Farasoa et ses deux enfants vivent actuellement avec ses parents. Elle voulait à tout prix trouver une solution à son problème et a souhaitée d’être guérie de cette fistule pour vivre normalement comme les jeunes filles de son âge. Par conséquent, elle s’est rendue à l’hôpital de Maevatanana pour se faire soigner, mais le responsable l’a conseillé et référé de rejoindre le Centre Hospitalier de Référence de District (CHRD) Mahitsy qui prend en charge gratuitement la réparation des femmes victimes de fistule obstétricale.

« Mes parents étaient partants, ils m’ont toujours soutenu et ils voulaient m’accompagner pour se soigner ». C’est une famille d’agriculteur modeste, mais l’espoir d’arriver à Mahitsy pour régler ce problème était au plus haut point. Les membres de la famille travaillent sur le long de la rivière en tamisant la boue de pépite d’or et finalement, ils ont trouvé une somme nécessaire pour le déplacement jusqu’à l’hôpital de Mahitsy. Le mois de juillet, ses parents, sa sœur ainsi que ses enfants avec Farasoa ont rejoint directement à Mahitsy pour guérir Farasoa, malgré le confinement et l’urgence sanitaire actuelle causés par la pandémie de COVID-19. « Presque toute la famille était là pour me soutenir, j’étais soulagée» martèle Farasoa dans l’espoir d’être guérie très bientôt. Ayant une lettre de référence de l’hôpital de Maevatanana, pour son intervention au CHRD de Mahitsy, la famille a pu traverser les différents barrages sanitaires mais, « Nous étions obligés d’être transbordés trois fois pour arriver ici mais cela ne nous a pas empêcher de continuer. Nous avons changé de véhicules de transport à Mahazoma, Maevatanana, Mahatsinjo pour enfin arriver à Mahitsy » Explique le père de Farasoa.   

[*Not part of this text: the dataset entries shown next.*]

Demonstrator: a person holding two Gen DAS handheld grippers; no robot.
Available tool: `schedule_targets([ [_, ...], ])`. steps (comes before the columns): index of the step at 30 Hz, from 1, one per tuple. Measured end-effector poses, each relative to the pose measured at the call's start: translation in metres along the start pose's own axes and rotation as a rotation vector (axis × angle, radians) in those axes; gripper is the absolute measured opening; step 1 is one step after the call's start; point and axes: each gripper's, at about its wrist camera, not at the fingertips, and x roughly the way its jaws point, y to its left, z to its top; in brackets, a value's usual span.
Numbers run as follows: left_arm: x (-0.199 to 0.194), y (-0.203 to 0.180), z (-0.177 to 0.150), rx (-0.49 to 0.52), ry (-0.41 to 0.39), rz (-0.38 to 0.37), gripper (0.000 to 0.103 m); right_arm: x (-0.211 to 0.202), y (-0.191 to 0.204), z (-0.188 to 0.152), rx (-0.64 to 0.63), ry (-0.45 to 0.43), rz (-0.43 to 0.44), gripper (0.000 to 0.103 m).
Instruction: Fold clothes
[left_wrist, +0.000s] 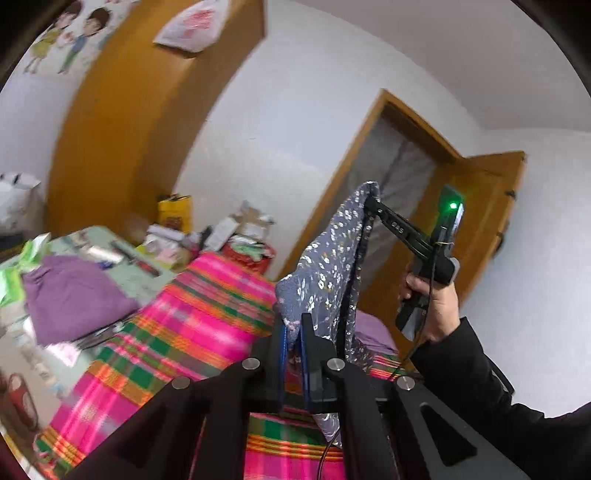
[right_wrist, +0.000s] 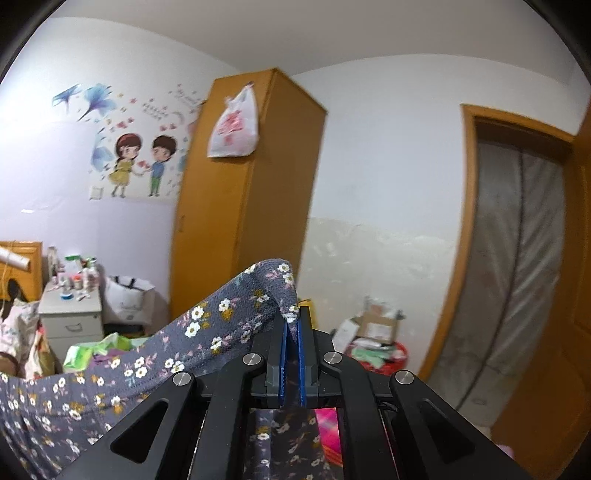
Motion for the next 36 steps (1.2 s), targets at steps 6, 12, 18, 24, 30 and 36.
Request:
schedule_targets([
  [6, 0.024, 0.071, -0.030, -0.135, 0.111, 0.130, 0.006, 0.080, 0.047, -0.066, -0.004, 0.182, 0.081, 0.004],
  [12, 0.027, 0.121, -0.050, -0.229, 0.173, 0.211, 0.006, 0.147, 0.090, -0.119, -0.020, 0.338, 0.145, 0.005],
  [18, 0.006, 0.130, -0.026, -0.189, 0.088, 0.254, 0.006, 0.184, 0.125, -0.078, -0.039, 0.295, 0.188, 0.004],
  [24, 0.017, 0.167, -0.040, -0.231, 0.153, 0.328, 0.006, 0.231, 0.166, -0.104, -0.094, 0.405, 0.225, 0.005],
  [30, 0.040, 0.202, -0.063, -0.274, 0.241, 0.377, 0.006, 0.276, 0.188, -0.166, -0.109, 0.573, 0.250, 0.005],
  [36, 0.047, 0.211, -0.069, -0.268, 0.270, 0.388, 0.006, 0.296, 0.200, -0.173, -0.157, 0.596, 0.260, 0.005],
])
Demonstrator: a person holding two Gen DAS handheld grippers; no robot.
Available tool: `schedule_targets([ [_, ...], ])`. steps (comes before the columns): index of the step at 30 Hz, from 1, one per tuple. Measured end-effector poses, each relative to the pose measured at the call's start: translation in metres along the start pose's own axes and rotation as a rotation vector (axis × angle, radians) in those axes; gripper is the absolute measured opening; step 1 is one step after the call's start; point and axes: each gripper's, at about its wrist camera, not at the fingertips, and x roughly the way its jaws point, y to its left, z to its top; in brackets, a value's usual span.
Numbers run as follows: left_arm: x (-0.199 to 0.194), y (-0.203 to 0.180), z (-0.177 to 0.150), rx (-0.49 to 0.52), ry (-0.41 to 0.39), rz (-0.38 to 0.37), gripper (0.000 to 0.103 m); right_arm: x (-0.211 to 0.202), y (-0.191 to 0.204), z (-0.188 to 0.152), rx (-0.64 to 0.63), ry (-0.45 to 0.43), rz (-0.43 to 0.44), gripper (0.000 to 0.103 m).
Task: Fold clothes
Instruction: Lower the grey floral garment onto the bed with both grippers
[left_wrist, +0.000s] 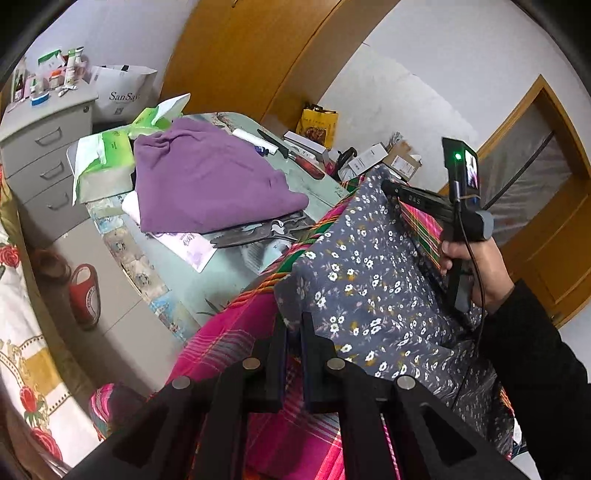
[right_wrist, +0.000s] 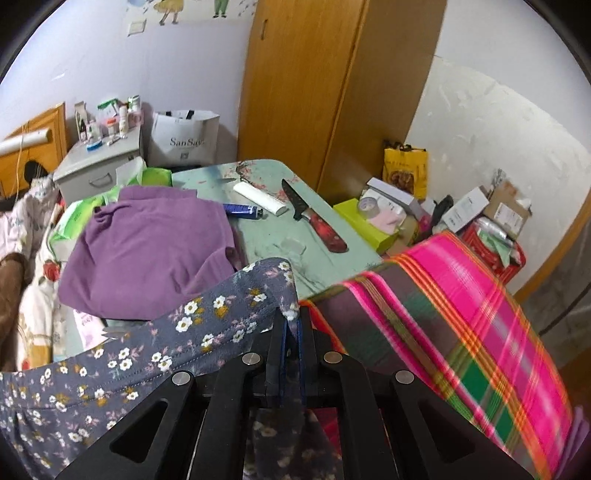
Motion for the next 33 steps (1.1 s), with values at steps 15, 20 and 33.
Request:
schedule_targets([
  [15, 0.011, 0.001, -0.003, 0.026, 0.054, 0.023, 0.010, -0.025, -0.041, -0.009, 0.078, 0.039, 0.057, 0.034],
  [20, 0.006, -0.001, -0.008, 0.021, 0.070, 0.034, 0.012, -0.078, -0.069, -0.038, 0.133, 0.009, 0.070, 0.035],
  [33, -0.022, -0.007, -0.018, 0.026, 0.015, 0.134, 0.014, -0.127, -0.034, -0.151, -0.061, 0.140, 0.087, 0.035],
])
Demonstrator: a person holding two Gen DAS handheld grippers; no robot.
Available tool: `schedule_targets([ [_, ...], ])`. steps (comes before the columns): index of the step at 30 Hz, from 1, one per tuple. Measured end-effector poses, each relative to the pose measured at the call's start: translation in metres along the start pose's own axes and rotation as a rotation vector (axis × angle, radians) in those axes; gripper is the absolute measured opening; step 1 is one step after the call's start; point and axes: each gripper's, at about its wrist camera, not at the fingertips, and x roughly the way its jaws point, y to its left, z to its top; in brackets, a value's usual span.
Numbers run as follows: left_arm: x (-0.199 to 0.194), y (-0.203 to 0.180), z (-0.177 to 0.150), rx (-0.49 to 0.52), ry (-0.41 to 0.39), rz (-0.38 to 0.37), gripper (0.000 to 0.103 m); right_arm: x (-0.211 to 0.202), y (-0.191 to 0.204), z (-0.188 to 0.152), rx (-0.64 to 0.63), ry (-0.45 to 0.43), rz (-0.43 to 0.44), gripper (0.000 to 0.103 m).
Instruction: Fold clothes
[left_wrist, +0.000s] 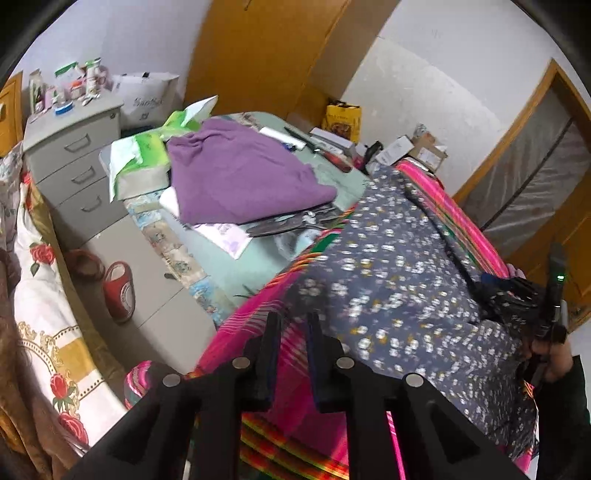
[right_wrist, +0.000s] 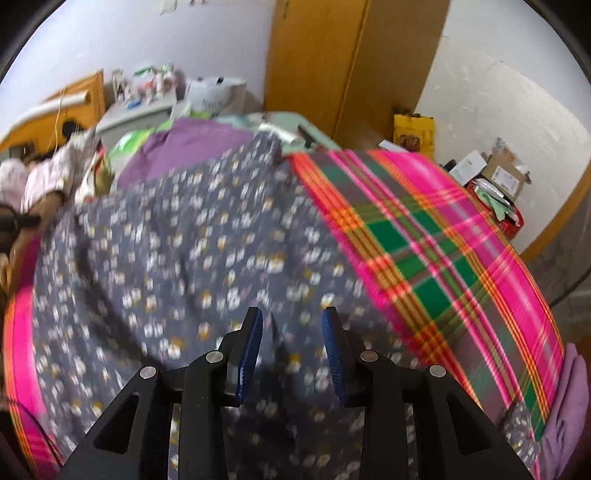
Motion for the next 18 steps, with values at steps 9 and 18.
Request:
schedule_targets([
  [9, 0.010, -0.046, -0.010, 0.111, 0.023, -0.087, 0.014, -0.006, -0.018, 0.014, -0.022, -0.037, -0.108, 0.003],
  [18, 0.006, 0.002, -0.002, -0.037, -0.015, -0.016, 0.014, 0.000, -0.115, 0.056, 0.263, -0.030, -0.286, 0.012],
])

Farasoa était bien arrivée à l’Hôpital de Mahitsy et le Docteur Lucie est son équipe se sont bien occupés d’elle :

« l’intervention s’est bien passée, Farasoa est libérée de ce fardeau. Elle a également bénéficié de service de planification familiale après sa réparation chirurgicale pour éviter les grossesses non-désirées »

Même devant le contexte de l’urgence sanitaire dû au COVID19, l’opération de réparation de cas de fistule obstétricale continue dans le CHRD Mahitsy, ainsi que dans quinze autres hôpitaux à Madagascar. Ceci est une fructueuse collaboration entre le Ministère de la Santé, les partenaires et appuyée par UNFPA.